◆ YOUR GOAL ◆
An exact reproduction of the records is required, with all images left out.
----------
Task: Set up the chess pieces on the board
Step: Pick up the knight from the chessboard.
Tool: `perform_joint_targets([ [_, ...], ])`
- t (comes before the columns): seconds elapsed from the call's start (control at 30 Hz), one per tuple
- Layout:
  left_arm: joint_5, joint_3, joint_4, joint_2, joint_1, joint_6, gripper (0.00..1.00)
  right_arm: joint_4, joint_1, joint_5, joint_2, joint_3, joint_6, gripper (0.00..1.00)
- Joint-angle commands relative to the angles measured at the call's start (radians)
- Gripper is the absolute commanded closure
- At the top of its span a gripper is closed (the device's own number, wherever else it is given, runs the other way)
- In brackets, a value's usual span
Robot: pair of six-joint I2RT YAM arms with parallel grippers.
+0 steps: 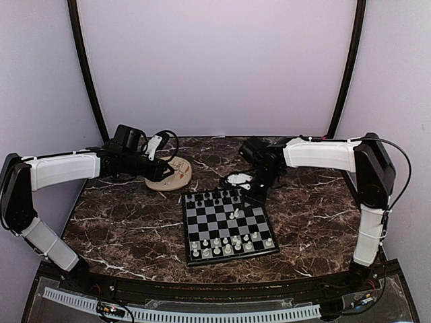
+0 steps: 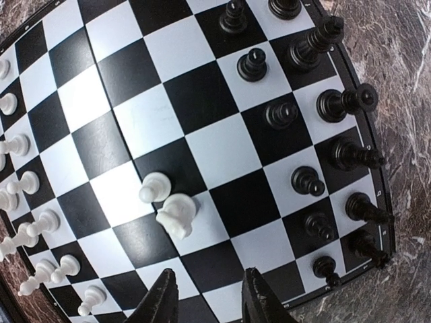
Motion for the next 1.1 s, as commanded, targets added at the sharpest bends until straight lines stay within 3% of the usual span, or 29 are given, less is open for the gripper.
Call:
perform_joint_targets([
  [0.0, 0.013, 0.023, -0.004, -0.028, -0.001, 0.007, 0.64, 0.011, -0.001, -0.051, 0.056, 0.074, 0.022, 0.66],
  [0.33, 0.014, 0.023, -0.007, -0.026, -0.003, 0.007, 0.64, -0.016, -0.001, -0.114, 0.131, 0.144, 0.030, 0.66],
  [1.07, 0.019, 0.026, -0.010, -0.020, -0.002, 0.009, 0.64, -0.019, -0.001, -0.102, 0.165, 0.144, 0.047, 0.67],
])
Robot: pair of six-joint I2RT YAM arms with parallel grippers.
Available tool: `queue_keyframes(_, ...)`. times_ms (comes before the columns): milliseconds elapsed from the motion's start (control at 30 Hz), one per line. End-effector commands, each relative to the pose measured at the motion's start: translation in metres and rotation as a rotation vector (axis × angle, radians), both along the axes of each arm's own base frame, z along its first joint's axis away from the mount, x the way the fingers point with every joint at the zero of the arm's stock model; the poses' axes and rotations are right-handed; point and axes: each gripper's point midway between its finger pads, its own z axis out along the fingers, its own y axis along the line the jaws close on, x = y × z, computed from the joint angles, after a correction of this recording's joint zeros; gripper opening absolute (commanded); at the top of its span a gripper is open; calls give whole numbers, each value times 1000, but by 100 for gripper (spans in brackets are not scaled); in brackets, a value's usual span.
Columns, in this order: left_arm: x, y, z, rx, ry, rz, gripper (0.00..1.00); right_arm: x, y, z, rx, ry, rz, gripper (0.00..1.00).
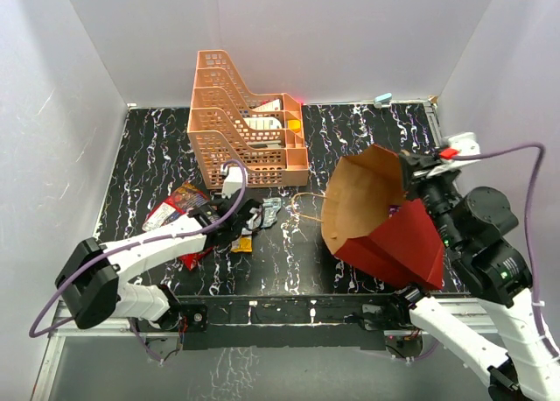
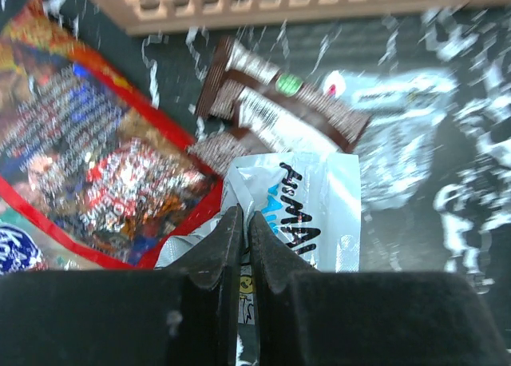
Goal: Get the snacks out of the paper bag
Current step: Place the snack at the center of the board.
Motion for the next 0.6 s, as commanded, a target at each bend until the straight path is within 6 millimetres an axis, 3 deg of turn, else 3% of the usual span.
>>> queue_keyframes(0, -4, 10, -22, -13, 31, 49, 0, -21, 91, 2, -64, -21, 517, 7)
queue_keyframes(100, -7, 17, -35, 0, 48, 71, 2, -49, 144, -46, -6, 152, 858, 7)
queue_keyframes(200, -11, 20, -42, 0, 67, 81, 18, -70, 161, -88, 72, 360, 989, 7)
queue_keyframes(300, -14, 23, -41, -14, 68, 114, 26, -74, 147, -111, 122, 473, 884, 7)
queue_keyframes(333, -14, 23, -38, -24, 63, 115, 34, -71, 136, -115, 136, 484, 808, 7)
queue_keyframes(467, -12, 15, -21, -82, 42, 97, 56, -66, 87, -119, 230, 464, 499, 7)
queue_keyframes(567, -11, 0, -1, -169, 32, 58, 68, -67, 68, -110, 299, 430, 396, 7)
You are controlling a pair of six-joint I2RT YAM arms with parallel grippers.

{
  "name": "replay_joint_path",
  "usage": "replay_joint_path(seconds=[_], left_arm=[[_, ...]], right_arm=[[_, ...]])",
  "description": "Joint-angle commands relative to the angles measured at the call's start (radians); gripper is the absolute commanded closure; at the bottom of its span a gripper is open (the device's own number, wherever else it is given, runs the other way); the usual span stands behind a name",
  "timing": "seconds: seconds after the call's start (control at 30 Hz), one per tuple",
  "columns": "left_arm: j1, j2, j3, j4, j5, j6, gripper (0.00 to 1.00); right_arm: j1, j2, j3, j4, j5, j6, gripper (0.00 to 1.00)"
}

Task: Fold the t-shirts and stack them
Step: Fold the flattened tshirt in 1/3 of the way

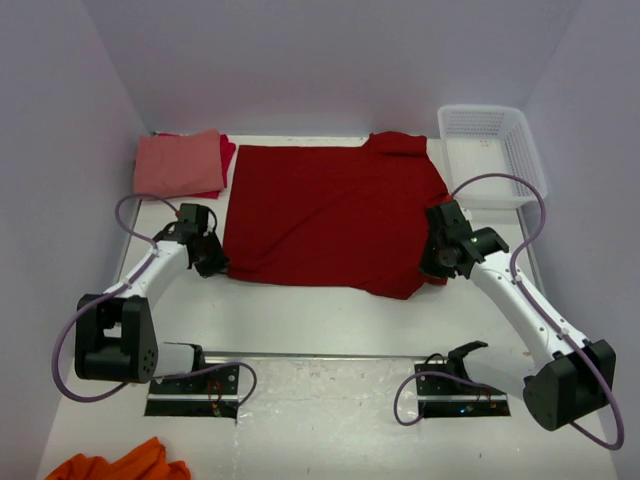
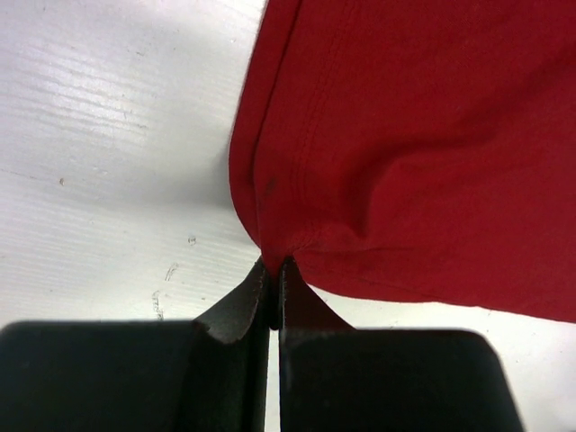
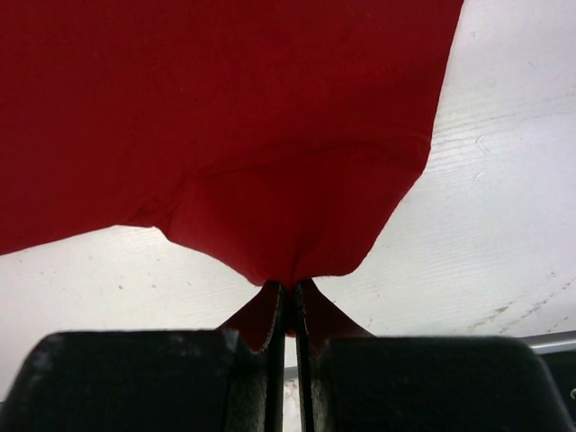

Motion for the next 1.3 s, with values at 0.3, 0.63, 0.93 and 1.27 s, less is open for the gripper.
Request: replay_joint_path(seconds=[0.3, 0.63, 0.93, 1.27], left_arm=[[-0.001, -0.24, -0.018, -0.135, 0.006, -0.025, 1.0], [0.001, -0.398, -0.018, -0.281, -0.015, -0.055, 1.0], [0.001, -0.378, -0.035, -0.252, -0.017, -0.049, 1.0], [0.001, -0.234, -0.021, -0.166, -0.024, -0.045, 1.0]], right_arm=[[0.004, -0.217, 0.019, -0.147, -0.007, 0.062, 1.0], [0.015, -0.388, 0.016, -0.297, 0.004, 0.097, 1.0], [0.013, -0.377, -0.004, -0.269, -0.007, 0.087, 1.0], [0.015, -0.193, 0.022, -0.159, 0.013, 0.057, 1.0]])
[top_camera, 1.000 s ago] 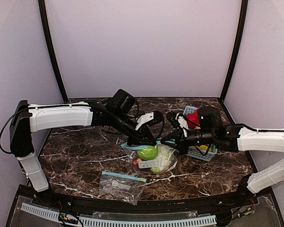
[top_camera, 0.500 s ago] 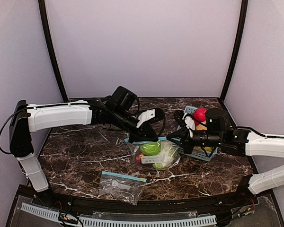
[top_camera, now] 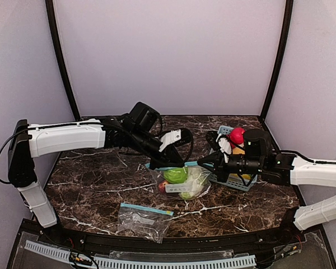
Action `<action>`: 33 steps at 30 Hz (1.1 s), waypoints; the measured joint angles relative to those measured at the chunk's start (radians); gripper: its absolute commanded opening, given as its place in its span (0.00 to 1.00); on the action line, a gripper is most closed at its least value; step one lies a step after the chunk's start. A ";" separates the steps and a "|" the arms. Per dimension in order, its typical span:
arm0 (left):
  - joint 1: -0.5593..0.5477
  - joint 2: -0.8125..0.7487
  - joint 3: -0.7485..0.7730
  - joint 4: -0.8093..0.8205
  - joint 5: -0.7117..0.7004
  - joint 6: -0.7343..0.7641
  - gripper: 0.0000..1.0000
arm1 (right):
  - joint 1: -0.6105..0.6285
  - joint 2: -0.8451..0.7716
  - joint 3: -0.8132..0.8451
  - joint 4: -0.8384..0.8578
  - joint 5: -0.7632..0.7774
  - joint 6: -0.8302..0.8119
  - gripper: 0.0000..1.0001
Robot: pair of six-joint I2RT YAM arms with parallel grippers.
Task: Place the food in the zip-top bag and seal the zipper
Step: Zip the zipper of the food storage bag.
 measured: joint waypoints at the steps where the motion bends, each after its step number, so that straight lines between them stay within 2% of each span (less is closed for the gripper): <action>1: 0.001 -0.003 -0.002 0.000 -0.002 0.001 0.01 | 0.000 0.000 0.000 0.002 0.002 0.000 0.00; 14: 0.020 -0.050 -0.050 0.000 -0.011 0.003 0.01 | 0.000 0.000 -0.010 0.028 0.008 0.002 0.00; 20: 0.026 -0.053 -0.056 -0.032 0.029 -0.006 0.01 | 0.000 0.000 -0.010 0.024 -0.065 0.014 0.00; 21: 0.026 -0.053 -0.056 -0.038 0.037 -0.010 0.01 | -0.002 0.000 -0.008 0.019 -0.090 0.018 0.03; 23: 0.026 -0.053 -0.058 -0.043 0.063 -0.023 0.01 | -0.004 0.003 -0.003 0.012 -0.137 0.027 0.31; 26: 0.034 -0.053 -0.080 -0.080 0.090 -0.050 0.01 | -0.023 0.006 0.000 0.011 -0.188 0.051 0.56; 29: 0.046 -0.053 -0.102 -0.104 0.107 -0.067 0.01 | -0.038 0.022 0.003 0.037 -0.232 0.072 0.71; 33: 0.053 -0.053 -0.110 -0.109 0.139 -0.076 0.01 | -0.038 0.101 0.009 0.081 -0.288 0.082 0.77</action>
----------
◆ WORKED SOLUTION ◆
Task: Set up the chess pieces on the board
Step: Pick up the knight from the chessboard.
Tool: `perform_joint_targets([ [_, ...], ])`
- t (comes before the columns): seconds elapsed from the call's start (control at 30 Hz), one per tuple
- Layout:
  left_arm: joint_5, joint_3, joint_4, joint_2, joint_1, joint_6, gripper (0.00..1.00)
  right_arm: joint_4, joint_1, joint_5, joint_2, joint_3, joint_6, gripper (0.00..1.00)
- Joint-angle commands relative to the angles measured at the call's start (radians)
- Gripper is the absolute commanded closure
- At the top of its span a gripper is closed (the device's own number, wherever else it is given, runs the other way)
- In brackets, a value's usual span
Robot: pair of six-joint I2RT YAM arms with parallel grippers.
+0 steps: 
+0 steps: 
Motion for the next 1.1 s, as commanded, targets added at the sharpest bends until straight lines stay within 3% of the usual span, or 29 are given, less is open for the gripper.
Call:
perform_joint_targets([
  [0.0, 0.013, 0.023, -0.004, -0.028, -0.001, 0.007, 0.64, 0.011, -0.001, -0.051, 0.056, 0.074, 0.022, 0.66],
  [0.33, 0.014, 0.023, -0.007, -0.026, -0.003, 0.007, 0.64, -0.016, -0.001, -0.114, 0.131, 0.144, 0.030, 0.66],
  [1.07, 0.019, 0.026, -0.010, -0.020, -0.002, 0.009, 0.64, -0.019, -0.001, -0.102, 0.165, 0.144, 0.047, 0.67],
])
Robot: pair of six-joint I2RT YAM arms with parallel grippers.
Available tool: `queue_keyframes(_, ...)`. times_ms (comes before the columns): milliseconds elapsed from the motion's start (control at 30 Hz), one per line. End-effector commands, each relative to the pose measured at the motion's start: translation in metres and rotation as a rotation vector (axis × angle, radians), both along the axes of each arm's own base frame, z along its first joint's axis away from the mount, x the way the fingers point with every joint at the zero of the arm's stock model; the poses' axes and rotations are right-handed; point and axes: each gripper's point midway between its finger pads, its own z axis out along the fingers, its own y axis along the line the jaws close on, x = y × z, computed from the joint angles, after a correction of this recording's joint zeros; gripper opening absolute (commanded); at the top of its span a gripper is open; calls give whole numbers, each value times 1000, but by 100 for gripper (spans in brackets are not scaled); in brackets, a value's usual span.
Columns, in this order: left_arm: x, y, z, rx, ry, rz, gripper (0.00..1.00); right_arm: x, y, z, rx, ry, rz, gripper (0.00..1.00).
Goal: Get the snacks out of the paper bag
Current step: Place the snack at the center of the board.
Motion for the next 0.6 s, as commanded, a target at each bend until the straight path is within 6 millimetres an axis, 3 deg of turn, else 3% of the usual span.
>>> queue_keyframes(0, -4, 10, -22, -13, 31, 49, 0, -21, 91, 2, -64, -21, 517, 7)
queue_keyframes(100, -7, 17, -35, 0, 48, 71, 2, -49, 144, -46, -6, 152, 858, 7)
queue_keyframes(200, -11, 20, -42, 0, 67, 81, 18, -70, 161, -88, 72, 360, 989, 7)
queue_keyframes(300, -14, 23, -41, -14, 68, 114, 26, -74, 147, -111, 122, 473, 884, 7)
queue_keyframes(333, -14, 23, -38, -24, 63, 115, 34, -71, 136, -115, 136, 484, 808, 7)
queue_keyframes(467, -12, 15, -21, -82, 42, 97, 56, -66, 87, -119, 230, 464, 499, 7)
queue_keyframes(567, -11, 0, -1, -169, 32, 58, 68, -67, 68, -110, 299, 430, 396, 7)
You are controlling a pair of six-joint I2RT YAM arms with parallel grippers.

{
  "name": "replay_joint_path",
  "usage": "replay_joint_path(seconds=[_], left_arm=[[_, ...]], right_arm=[[_, ...]])",
  "description": "Joint-angle commands relative to the angles measured at the call's start (radians); gripper is the absolute commanded closure; at the bottom of its span a gripper is open (the device's own number, wherever else it is given, runs the other way); the usual span stands behind a name",
  "timing": "seconds: seconds after the call's start (control at 30 Hz), one per tuple",
  "columns": "left_arm: j1, j2, j3, j4, j5, j6, gripper (0.00 to 1.00); right_arm: j1, j2, j3, j4, j5, j6, gripper (0.00 to 1.00)"
}

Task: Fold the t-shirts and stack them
Step: Fold the flattened tshirt in 1/3 of the way


Motion for the next 1.3 s, with values at 0.3, 0.63, 0.93 and 1.27 s, less is open for the gripper.
Request: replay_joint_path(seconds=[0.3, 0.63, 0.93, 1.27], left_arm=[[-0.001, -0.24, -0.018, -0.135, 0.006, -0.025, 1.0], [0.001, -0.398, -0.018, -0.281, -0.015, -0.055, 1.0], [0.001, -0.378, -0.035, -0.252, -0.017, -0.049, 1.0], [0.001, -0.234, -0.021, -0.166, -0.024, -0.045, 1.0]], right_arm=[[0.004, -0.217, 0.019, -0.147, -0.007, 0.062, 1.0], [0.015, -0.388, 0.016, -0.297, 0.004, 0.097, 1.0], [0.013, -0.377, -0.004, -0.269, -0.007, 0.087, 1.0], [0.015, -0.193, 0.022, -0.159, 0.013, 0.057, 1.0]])
[top_camera, 1.000 s ago] 
[top_camera, 0.500 s ago] 
[top_camera, now] 
Action `<action>`: 33 steps at 30 Hz (1.1 s), waypoints; the measured joint angles relative to those measured at the chunk's start (radians); gripper: its absolute commanded opening, given as its place in its span (0.00 to 1.00); on the action line, a gripper is most closed at its least value; step one lies a step after the chunk's start. A ";" separates the steps and a "|" the arms. Per dimension in order, its typical span:
arm0 (left):
  - joint 1: -0.5593..0.5477
  - joint 2: -0.8125..0.7487
  - joint 3: -0.7485..0.7730
  - joint 4: -0.8093..0.8205
  - joint 5: -0.7117..0.7004
  - joint 6: -0.7343..0.7641
  - gripper: 0.0000..1.0000
arm1 (right):
  - joint 1: -0.6105..0.6285
  - joint 2: -0.8451..0.7716
  - joint 3: -0.8132..0.8451
  - joint 4: -0.8384..0.8578
  - joint 5: -0.7632..0.7774
  - joint 6: -0.8302..0.8119
  - gripper: 0.0000..1.0001
Robot: pair of six-joint I2RT YAM arms with parallel grippers.
Task: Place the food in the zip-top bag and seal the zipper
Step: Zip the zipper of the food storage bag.
 measured: joint waypoints at the steps where the motion bends, each after its step number, so that straight lines between them stay within 2% of each span (less is closed for the gripper): <action>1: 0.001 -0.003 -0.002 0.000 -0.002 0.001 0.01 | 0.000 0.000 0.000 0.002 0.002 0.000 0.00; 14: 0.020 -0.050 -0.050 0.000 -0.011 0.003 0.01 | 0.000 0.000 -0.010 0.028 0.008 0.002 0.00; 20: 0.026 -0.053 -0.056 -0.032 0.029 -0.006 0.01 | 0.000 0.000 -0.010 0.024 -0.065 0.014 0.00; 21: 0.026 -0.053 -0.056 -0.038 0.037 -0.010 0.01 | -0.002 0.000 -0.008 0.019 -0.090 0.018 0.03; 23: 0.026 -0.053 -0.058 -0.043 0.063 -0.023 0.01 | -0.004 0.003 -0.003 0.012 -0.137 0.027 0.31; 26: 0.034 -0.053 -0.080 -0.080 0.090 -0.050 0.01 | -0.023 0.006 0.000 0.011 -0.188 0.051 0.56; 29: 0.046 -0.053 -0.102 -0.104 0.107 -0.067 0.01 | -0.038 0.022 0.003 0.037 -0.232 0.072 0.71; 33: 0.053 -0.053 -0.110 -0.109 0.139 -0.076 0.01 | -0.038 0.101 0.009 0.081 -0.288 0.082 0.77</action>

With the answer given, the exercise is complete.